[Stored entries]
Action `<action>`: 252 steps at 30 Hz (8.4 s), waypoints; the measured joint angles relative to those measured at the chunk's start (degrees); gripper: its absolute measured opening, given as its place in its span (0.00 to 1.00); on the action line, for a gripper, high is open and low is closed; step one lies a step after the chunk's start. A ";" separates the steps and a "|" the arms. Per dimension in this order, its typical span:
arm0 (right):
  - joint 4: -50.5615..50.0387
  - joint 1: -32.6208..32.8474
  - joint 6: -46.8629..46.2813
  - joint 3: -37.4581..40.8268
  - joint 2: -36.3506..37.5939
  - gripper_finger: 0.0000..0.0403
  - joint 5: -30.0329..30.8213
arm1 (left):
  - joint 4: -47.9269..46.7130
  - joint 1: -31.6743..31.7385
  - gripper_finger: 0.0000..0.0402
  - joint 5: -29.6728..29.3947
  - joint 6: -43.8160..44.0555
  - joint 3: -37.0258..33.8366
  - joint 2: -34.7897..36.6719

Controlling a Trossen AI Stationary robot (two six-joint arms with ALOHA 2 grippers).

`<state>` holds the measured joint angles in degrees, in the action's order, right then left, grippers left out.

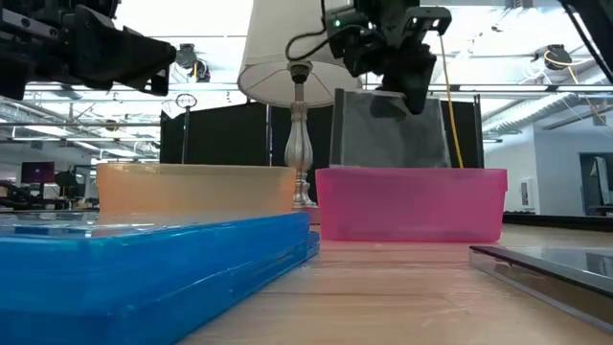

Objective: Pick & place jewel cases by type
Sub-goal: Put the black CD case into the red bin, then put the blue CD case into the orange bin

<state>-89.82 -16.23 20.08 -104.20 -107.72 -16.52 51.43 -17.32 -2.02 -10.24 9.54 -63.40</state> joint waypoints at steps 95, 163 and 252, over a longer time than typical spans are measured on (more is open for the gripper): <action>135.34 39.84 -24.37 60.00 8.45 0.00 32.83 | -12.27 -4.46 0.10 -3.75 -2.27 1.07 0.00; 85.40 46.11 -87.36 28.37 -4.12 0.02 29.71 | -59.47 -27.57 0.10 -22.84 8.13 30.27 -29.40; 107.54 47.06 -97.59 33.29 -11.20 0.40 34.77 | -52.80 -23.50 0.10 -23.43 3.19 38.32 -38.25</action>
<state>17.72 30.83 -77.50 -70.91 -118.91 18.26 -1.37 -40.83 -25.45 -7.05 47.86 -101.65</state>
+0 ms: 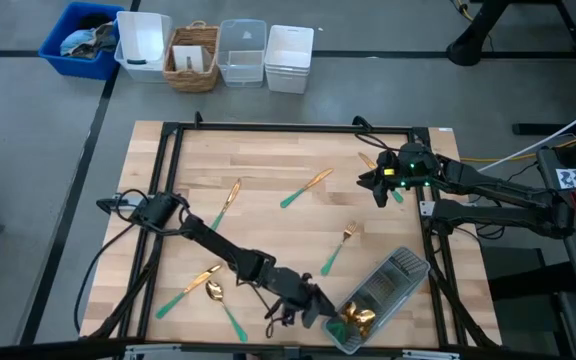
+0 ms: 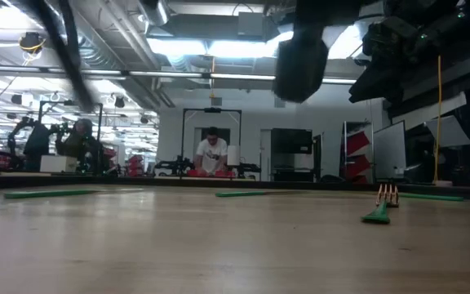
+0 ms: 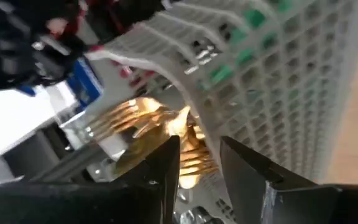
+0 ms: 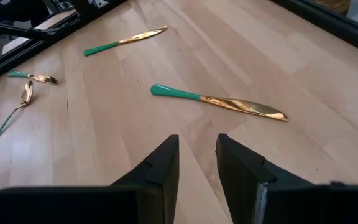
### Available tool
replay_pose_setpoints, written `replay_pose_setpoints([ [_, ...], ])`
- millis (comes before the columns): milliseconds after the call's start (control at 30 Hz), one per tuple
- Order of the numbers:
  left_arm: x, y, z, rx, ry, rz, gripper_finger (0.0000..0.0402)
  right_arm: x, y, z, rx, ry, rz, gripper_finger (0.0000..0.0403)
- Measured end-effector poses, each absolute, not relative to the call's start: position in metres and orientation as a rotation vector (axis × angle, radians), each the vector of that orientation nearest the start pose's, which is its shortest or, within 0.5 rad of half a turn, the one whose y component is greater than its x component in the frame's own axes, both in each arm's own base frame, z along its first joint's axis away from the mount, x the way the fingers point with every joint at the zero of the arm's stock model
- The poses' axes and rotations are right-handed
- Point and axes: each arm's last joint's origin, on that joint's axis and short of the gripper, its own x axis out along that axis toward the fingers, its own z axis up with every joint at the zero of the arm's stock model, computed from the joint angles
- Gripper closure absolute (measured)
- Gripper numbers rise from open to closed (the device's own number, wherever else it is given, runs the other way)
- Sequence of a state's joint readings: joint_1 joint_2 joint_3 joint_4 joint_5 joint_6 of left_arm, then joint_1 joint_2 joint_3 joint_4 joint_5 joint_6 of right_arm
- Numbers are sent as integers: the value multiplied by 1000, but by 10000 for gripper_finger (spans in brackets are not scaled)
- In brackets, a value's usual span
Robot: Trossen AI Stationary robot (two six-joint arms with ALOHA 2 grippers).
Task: Sort silverware
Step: Put the top right table knife into the utensil organizer
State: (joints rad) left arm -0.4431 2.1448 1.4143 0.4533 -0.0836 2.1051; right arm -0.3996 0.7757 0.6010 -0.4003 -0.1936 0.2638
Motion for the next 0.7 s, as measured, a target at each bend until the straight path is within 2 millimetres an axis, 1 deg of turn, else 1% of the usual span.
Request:
replay_pose_setpoints([
  [67, 434, -202, 180, 2159, -179, -482, 293, 153, -59, 253, 425, 523, -273, 295],
  [133, 435, -200, 181, 2147, -161, -451, 293, 153, -59, 253, 425, 523, -273, 295],
  [333, 437, -203, 194, 2019, -215, -322, 293, 153, -59, 253, 426, 523, -273, 295],
  [433, 436, -202, 200, 1961, -208, -278, 293, 153, -60, 252, 464, 516, -317, 295],
  [567, 436, -190, 218, 1797, -117, -196, 293, 152, -62, 252, 470, 506, -403, 295],
  [700, 438, -164, 229, 1597, 27, -202, 293, 150, -67, 250, 467, 532, -487, 295],
])
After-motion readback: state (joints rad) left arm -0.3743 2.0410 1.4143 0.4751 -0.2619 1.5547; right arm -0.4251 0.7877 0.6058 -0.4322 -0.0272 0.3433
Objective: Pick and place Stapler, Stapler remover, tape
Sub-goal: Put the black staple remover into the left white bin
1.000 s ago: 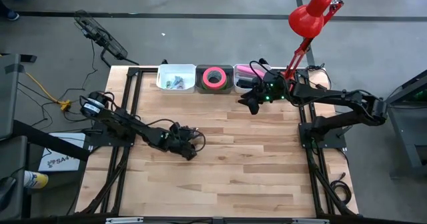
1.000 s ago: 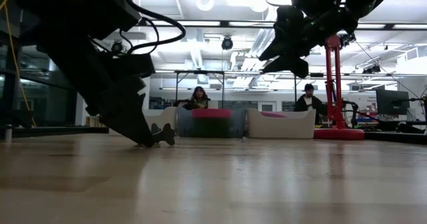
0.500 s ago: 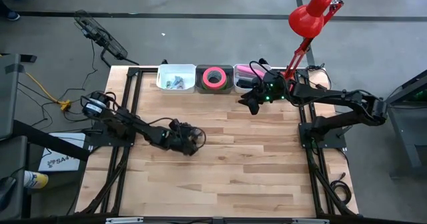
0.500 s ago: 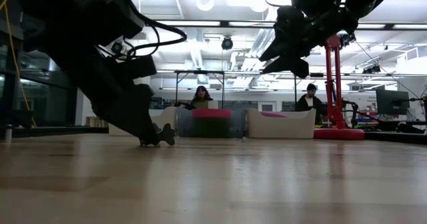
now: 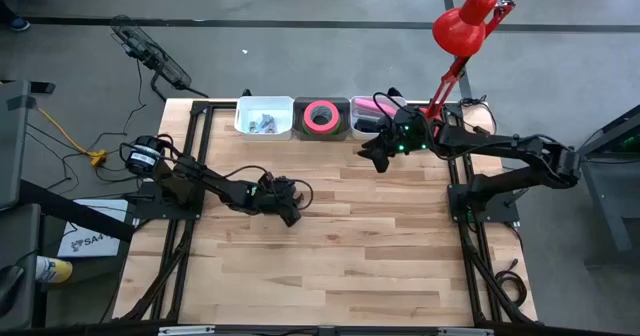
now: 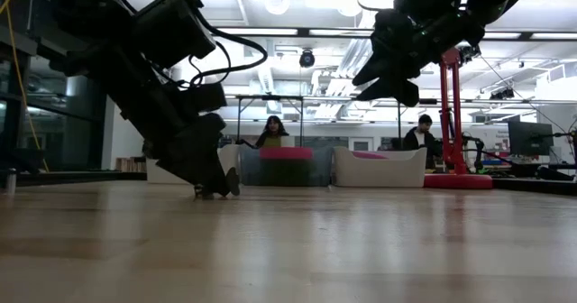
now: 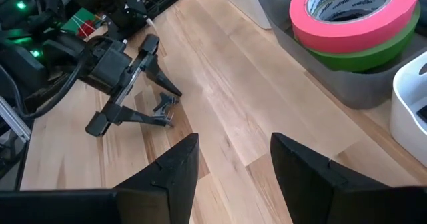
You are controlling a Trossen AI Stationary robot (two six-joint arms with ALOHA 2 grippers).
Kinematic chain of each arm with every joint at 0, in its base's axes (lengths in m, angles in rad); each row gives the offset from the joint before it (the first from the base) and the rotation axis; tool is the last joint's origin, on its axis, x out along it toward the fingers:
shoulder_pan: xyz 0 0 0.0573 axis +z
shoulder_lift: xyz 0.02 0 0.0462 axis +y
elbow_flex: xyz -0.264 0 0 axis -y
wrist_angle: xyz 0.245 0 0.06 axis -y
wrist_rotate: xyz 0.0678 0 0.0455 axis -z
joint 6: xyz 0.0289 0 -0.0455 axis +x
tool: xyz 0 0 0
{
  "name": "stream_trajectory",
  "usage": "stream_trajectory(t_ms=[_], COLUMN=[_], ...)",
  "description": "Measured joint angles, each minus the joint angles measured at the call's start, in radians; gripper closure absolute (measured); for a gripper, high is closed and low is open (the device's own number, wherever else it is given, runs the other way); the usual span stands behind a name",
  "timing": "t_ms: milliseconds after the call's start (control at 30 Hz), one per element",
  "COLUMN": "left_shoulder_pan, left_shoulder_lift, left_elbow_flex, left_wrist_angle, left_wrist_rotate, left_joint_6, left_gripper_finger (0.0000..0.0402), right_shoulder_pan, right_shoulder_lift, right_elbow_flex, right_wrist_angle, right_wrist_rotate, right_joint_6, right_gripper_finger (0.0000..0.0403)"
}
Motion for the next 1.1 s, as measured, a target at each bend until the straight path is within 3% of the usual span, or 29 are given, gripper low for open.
stream_trajectory(t_ms=[167, 600, 800, 1100], left_shoulder_pan=[-0.002, -0.002, -0.002, 0.037], left_shoulder_lift=[0.0, -0.001, -0.001, 0.0], left_elbow_flex=[0.0, 0.001, 0.008, 0.104], left_wrist_angle=[-0.003, -0.004, -0.006, -0.008], left_wrist_rotate=[0.001, 0.024, 0.04, 0.098], left_joint_6=[-0.03, -0.055, -0.044, 0.109], left_gripper_finger=[0.0156, 0.032, 0.0321, 0.0321], right_shoulder_pan=[0.0, 0.0, 0.0, 0.006], right_shoulder_lift=[0.0, 0.0, 0.0, 0.0], right_elbow_flex=[0.0, 0.0, 0.0, 0.0], right_wrist_angle=[-0.009, -0.008, -0.008, -0.008], right_wrist_rotate=[0.0, 0.0, -0.001, -0.018], right_joint_6=[0.0, 0.0, -0.014, -0.22], right_gripper_finger=[0.0226, 0.0226, 0.0226, 0.0226])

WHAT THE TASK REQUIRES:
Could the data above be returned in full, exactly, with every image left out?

EXERCISE RESULT:
Action `<action>`: 252 steps at 30 Hz (8.4 s), waypoints; the measured joint angles relative to those measured at the chunk's start (degrees); gripper: its absolute measured opening, given as its place in its span (0.00 to 1.00); on the action line, for a gripper, high is open and low is closed; step one lies a step after the chunk's start. A ";" separates the steps and a "|" the arms. Per dimension in this order, its typical span:
arm0 (right):
  - joint 4: -50.5615..50.0387
  - joint 1: -32.6208..32.8474
  - joint 6: -46.8629..46.2813
  - joint 3: -37.4581..40.8268
  - joint 2: -36.3506..37.5939
  - gripper_finger: 0.0000..0.0403
  - joint 5: -30.0329..30.8213
arm1 (left):
  - joint 4: -47.9269..46.7130
  - joint 1: -31.6743..31.7385
  - gripper_finger: 0.0000..0.0402
  - joint 5: -29.6728..29.3947
  - joint 6: -43.8160..44.0555
  - joint 3: -37.0258..33.8366
  - joint 2: -34.7897..36.6719

Controlling a Trossen AI Stationary robot (two six-joint arms with ALOHA 2 grippers).

`<state>` holds the measured joint angles in degrees, in the action's order, right then left, grippers left out.


Objective: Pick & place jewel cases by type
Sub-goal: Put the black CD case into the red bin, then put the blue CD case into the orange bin

<state>-89.82 -16.23 20.08 -104.20 -107.72 -16.52 51.43 -17.32 -2.02 -10.24 9.54 -63.40</state> joint waypoints at steps 95, 163 and 252, over a longer time than typical spans are measured on (more is open for the gripper): <action>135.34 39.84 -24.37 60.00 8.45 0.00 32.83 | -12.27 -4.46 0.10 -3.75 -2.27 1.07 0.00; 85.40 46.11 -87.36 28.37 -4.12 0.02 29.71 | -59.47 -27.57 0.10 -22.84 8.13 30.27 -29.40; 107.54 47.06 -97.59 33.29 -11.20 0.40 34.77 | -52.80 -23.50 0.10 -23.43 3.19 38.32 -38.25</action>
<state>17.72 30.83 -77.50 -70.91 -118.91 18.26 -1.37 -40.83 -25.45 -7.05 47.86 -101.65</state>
+0 ms: 
+0 ms: 
+0 ms: 
+0 ms: 
### Available tool
replay_pose_setpoints, written `replay_pose_setpoints([ [_, ...], ])`
- millis (comes before the columns): milliseconds after the call's start (control at 30 Hz), one per tuple
- Order of the numbers:
  left_arm: x, y, z, rx, ry, rz, gripper_finger (0.0000..0.0402)
  right_arm: x, y, z, rx, ry, rz, gripper_finger (0.0000..0.0403)
- Measured end-effector poses, each absolute, not relative to the call's start: position in metres and orientation as a rotation vector (axis × angle, radians), each the vector of that orientation nearest the start pose's, which is its shortest or, within 0.5 rad of half a turn, the one whose y component is greater than its x component in the frame's own axes, both in each arm's own base frame, z along its first joint's axis away from the mount, x the way the fingers point with every joint at the zero of the arm's stock model
- The poses' axes and rotations are right-handed
- Point and axes: each arm's last joint's origin, on that joint's axis and short of the gripper, its own x axis out along that axis toward the fingers, its own z axis up with every joint at the zero of the arm's stock model, computed from the joint angles
- Gripper closure absolute (measured)
- Gripper numbers rise from open to closed (the device's own number, wherever else it is given, runs the other way)
- Sequence of a state's joint readings: joint_1 joint_2 joint_3 joint_4 joint_5 joint_6 of left_arm, then joint_1 joint_2 joint_3 joint_4 joint_5 joint_6 of right_arm
- Numbers are sent as integers: the value multiplied by 1000, but by 10000 for gripper_finger (spans in brackets are not scaled)
- In brackets, a value's usual span
Robot: Trossen AI Stationary robot (two six-joint arms with ALOHA 2 grippers).
Task: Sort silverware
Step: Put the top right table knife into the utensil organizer
State: (joints rad) left arm -0.4431 2.1448 1.4143 0.4533 -0.0836 2.1051; right arm -0.3996 0.7757 0.6010 -0.4003 -0.1936 0.2638
Motion for the next 0.7 s, as measured, a target at each bend until the straight path is within 2 millimetres an axis, 1 deg of turn, else 1% of the usual span.
Request:
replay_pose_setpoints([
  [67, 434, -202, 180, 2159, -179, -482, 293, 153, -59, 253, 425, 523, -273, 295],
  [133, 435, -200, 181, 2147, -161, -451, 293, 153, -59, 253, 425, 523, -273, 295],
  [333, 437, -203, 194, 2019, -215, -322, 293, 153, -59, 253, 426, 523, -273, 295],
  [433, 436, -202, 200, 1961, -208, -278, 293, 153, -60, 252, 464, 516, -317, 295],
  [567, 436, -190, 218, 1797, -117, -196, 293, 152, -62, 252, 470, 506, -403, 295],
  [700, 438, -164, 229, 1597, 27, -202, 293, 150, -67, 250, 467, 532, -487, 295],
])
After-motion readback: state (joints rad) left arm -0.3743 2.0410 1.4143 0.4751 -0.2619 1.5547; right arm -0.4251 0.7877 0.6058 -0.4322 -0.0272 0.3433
Objective: Pick and place Stapler, Stapler remover, tape
Sub-goal: Put the black staple remover into the left white bin
1.000 s ago: 
1.000 s ago: 
0.500 s ago: 
0.500 s ago: 
now: 
now: 
now: 
You are controlling a Trossen AI Stationary robot (two six-joint arms with ALOHA 2 grippers).
Kinematic chain of each arm with every joint at 0, in its base's axes (lengths in m, angles in rad); each row gives the offset from the joint before it (the first from the base) and the rotation axis; tool is the last joint's origin, on its axis, x out along it toward the fingers:
shoulder_pan: xyz 0 0 0.0573 axis +z
shoulder_lift: xyz 0.02 0 0.0462 axis +y
elbow_flex: xyz -0.264 0 0 axis -y
wrist_angle: xyz 0.245 0 0.06 axis -y
wrist_rotate: xyz 0.0678 0 0.0455 axis -z
joint 6: xyz 0.0289 0 -0.0455 axis +x
tool: xyz 0 0 0
{
  "name": "stream_trajectory",
  "usage": "stream_trajectory(t_ms=[_], COLUMN=[_], ...)",
  "description": "Measured joint angles, each minus the joint angles measured at the call's start, in radians; gripper closure absolute (measured); for a gripper, high is closed and low is open (the device's own number, wherever else it is given, runs the other way); the usual span stands behind a name",
  "timing": "t_ms: milliseconds after the call's start (control at 30 Hz), one per element",
  "COLUMN": "left_shoulder_pan, left_shoulder_lift, left_elbow_flex, left_wrist_angle, left_wrist_rotate, left_joint_6, left_gripper_finger (0.0000..0.0402), right_shoulder_pan, right_shoulder_lift, right_elbow_flex, right_wrist_angle, right_wrist_rotate, right_joint_6, right_gripper_finger (0.0000..0.0403)"
}
Motion for the next 1.1 s, as measured, a target at each bend until the straight path is within 3% of the usual span, or 29 are given, gripper low for open.
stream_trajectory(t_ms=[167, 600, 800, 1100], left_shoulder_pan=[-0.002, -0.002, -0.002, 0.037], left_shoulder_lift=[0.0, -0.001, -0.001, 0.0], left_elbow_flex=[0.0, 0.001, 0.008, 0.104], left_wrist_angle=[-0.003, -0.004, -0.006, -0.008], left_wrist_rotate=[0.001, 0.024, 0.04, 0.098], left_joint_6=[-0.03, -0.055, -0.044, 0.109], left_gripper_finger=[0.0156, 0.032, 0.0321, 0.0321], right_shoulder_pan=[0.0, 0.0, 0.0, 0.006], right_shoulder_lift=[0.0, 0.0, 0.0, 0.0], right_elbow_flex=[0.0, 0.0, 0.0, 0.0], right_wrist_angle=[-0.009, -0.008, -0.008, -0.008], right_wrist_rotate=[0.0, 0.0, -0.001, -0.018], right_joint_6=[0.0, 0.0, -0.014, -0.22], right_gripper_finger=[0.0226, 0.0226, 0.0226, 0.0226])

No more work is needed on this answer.